**Instructions for the task**:
Return each line of the entries that mentions the word "more".

(Stored entries)
──────────────────────────────

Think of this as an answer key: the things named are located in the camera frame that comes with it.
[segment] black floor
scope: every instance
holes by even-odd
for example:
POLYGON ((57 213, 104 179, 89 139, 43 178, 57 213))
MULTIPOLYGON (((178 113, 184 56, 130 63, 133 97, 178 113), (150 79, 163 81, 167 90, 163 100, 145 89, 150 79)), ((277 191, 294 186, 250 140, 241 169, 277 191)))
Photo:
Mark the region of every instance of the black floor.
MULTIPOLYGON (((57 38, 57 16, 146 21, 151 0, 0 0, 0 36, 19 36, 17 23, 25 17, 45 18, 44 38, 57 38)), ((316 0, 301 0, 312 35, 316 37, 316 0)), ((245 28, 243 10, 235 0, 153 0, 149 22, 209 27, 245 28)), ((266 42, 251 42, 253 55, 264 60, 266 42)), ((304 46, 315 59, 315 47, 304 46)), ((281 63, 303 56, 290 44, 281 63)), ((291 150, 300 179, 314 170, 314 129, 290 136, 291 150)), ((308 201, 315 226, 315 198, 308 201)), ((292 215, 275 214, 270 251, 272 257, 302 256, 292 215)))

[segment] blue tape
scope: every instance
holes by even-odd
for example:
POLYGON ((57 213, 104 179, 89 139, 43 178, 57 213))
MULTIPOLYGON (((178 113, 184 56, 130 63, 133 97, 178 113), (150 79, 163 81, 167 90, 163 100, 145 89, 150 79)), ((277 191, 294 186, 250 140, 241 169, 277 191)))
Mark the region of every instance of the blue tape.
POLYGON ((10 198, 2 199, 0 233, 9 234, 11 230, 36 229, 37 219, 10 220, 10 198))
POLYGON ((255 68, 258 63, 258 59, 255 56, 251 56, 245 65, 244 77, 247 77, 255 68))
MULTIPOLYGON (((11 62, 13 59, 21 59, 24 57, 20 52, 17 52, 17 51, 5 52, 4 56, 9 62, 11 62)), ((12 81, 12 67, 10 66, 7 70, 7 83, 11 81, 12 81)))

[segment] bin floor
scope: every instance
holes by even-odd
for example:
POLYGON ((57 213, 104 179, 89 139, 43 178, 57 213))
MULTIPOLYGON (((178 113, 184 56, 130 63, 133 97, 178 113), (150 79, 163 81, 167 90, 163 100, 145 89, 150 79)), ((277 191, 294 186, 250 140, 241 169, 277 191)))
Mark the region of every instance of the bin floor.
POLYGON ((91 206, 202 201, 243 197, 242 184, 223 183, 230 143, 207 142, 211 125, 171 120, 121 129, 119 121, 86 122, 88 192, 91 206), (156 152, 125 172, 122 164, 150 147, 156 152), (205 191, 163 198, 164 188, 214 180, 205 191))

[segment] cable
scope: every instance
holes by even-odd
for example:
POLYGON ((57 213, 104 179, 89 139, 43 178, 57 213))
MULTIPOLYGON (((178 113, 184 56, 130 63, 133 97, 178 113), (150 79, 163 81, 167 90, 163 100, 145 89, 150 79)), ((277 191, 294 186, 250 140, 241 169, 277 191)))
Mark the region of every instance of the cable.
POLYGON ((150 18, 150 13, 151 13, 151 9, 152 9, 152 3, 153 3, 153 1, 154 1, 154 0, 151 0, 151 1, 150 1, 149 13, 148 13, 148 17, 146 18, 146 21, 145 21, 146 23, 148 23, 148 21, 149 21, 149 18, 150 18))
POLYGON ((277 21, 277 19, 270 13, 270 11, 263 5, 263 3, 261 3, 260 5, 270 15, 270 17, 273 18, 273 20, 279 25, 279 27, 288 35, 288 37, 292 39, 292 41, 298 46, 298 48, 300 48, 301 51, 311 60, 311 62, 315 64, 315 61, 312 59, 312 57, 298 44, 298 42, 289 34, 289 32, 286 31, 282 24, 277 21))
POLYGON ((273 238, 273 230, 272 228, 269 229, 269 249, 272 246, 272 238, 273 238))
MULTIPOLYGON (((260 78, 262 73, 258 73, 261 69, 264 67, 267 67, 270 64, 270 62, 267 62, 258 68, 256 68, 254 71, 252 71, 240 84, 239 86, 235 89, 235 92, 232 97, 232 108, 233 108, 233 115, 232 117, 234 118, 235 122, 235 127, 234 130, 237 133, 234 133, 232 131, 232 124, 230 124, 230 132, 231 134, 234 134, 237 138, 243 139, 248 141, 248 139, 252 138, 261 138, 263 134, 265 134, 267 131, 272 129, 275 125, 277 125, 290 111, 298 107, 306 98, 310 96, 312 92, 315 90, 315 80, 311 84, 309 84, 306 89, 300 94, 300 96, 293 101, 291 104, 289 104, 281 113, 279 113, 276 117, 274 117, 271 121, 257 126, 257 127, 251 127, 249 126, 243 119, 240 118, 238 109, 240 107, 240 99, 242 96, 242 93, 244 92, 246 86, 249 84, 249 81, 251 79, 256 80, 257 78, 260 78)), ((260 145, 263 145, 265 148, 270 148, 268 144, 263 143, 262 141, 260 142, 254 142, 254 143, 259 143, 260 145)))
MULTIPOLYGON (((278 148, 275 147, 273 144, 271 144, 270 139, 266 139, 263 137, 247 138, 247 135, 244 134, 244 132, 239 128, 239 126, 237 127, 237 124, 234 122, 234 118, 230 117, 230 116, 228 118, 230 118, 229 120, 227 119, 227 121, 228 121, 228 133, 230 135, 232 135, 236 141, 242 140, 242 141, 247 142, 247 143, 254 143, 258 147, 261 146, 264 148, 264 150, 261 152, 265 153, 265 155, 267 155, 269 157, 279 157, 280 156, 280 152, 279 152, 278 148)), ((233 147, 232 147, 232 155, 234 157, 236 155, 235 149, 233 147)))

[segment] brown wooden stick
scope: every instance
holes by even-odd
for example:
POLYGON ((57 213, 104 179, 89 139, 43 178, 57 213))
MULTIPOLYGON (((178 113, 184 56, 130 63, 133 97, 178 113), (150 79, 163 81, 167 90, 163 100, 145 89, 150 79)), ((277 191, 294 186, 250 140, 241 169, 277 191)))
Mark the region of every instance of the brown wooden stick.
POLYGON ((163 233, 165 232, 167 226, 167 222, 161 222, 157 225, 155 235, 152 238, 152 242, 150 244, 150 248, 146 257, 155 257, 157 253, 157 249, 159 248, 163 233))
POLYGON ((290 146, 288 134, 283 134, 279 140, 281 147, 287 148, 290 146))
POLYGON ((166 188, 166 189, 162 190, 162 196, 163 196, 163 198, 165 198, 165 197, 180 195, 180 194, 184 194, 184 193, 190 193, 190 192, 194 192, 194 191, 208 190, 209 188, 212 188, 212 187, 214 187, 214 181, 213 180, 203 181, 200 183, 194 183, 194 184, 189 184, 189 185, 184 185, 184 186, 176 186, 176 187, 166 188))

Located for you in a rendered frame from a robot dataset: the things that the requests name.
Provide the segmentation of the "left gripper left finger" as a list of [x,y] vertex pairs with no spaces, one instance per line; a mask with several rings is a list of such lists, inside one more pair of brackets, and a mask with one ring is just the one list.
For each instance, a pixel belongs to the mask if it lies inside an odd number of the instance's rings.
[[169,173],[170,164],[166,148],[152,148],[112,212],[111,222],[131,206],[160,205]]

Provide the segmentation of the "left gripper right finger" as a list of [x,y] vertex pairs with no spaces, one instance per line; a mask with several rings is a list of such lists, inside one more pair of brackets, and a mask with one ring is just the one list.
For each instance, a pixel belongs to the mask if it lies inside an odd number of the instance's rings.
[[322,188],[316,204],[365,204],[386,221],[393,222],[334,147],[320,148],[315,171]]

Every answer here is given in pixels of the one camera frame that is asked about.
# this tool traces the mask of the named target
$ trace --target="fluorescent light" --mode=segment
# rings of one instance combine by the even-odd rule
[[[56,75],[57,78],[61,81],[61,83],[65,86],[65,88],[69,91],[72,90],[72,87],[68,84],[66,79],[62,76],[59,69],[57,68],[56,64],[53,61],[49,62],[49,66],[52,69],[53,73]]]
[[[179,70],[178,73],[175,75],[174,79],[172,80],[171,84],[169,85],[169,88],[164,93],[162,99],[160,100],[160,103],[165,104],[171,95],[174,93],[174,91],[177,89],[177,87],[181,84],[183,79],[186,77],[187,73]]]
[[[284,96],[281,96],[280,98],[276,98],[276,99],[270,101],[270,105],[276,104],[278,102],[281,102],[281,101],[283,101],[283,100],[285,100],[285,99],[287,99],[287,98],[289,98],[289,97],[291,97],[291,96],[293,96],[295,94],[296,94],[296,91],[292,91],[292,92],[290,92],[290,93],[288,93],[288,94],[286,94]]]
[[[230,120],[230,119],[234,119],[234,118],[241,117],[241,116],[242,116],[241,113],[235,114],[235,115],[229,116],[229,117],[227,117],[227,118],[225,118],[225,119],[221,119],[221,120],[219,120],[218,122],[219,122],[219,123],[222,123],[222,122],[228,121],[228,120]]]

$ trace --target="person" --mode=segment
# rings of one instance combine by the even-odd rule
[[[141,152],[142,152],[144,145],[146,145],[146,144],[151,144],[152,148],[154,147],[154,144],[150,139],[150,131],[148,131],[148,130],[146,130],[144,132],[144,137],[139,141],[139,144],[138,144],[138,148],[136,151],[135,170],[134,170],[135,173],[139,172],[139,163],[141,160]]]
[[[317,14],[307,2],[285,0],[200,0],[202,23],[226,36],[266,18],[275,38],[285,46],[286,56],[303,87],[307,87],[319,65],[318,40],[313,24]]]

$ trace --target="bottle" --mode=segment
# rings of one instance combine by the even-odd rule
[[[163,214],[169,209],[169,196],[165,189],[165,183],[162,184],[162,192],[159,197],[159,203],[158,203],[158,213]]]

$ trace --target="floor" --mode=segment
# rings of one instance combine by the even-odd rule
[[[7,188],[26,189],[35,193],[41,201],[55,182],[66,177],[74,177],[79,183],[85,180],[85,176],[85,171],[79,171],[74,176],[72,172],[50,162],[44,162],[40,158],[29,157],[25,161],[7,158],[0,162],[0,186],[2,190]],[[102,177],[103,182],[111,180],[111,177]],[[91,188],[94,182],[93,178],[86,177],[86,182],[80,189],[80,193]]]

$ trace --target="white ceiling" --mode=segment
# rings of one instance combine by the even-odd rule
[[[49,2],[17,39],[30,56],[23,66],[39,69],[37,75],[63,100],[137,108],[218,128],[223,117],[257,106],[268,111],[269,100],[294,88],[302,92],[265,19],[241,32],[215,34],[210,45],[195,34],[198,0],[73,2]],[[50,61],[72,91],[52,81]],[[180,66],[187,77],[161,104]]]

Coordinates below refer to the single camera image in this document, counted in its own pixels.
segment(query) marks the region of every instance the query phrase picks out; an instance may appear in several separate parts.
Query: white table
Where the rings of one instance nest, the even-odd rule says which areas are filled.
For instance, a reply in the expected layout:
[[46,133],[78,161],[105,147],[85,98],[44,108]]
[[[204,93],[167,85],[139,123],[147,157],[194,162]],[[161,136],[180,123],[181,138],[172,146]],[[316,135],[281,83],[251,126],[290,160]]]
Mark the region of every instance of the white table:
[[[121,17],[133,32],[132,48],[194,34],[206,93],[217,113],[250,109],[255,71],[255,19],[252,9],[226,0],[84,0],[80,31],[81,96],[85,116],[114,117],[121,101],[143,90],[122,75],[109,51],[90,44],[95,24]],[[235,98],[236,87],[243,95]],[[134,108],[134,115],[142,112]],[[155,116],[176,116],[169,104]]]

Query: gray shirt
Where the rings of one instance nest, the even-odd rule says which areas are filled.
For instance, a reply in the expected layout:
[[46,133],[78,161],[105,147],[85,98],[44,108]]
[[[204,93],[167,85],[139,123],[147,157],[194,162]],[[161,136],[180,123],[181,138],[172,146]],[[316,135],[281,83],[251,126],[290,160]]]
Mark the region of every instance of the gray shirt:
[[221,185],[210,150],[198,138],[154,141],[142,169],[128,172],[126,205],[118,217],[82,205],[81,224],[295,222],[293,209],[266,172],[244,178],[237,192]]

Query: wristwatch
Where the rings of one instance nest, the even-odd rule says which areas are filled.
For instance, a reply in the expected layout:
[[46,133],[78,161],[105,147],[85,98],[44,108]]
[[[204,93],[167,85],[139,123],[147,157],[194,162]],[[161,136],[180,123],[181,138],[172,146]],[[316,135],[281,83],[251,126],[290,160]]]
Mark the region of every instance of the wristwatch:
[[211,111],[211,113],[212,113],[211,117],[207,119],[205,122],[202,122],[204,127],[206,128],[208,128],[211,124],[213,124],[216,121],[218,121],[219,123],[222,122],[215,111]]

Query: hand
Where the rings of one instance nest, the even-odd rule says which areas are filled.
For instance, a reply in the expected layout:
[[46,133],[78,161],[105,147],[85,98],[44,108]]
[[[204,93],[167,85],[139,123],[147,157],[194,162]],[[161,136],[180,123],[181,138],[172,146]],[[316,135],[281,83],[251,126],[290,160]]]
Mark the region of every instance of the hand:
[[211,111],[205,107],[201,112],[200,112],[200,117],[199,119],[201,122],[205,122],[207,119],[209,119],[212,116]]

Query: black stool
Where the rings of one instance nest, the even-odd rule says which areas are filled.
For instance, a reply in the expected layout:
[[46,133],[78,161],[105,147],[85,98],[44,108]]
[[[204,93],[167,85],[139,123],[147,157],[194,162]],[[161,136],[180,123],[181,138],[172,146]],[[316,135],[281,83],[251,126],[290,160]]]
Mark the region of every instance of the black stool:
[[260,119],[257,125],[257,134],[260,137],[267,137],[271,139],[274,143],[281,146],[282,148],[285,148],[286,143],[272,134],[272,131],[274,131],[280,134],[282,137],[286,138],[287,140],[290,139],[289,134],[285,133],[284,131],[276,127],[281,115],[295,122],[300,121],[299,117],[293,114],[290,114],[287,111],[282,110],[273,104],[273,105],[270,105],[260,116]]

──────────────────────────────

**Answer to this task**:
Provide the segmentation of the "left gripper left finger" as a list of [x,y] vertex pairs with no spaces, one instance per line; a mask with several rings is a list of such lists, inside one more pair of brackets, and a mask with one ring is just the one list.
Provide the segmentation of the "left gripper right finger" as a list of [x,y] vertex pairs with no spaces, one instance per line; a mask with several rings is a list of such lists, inside one more pair of brackets, and a mask with one ring is just the one list.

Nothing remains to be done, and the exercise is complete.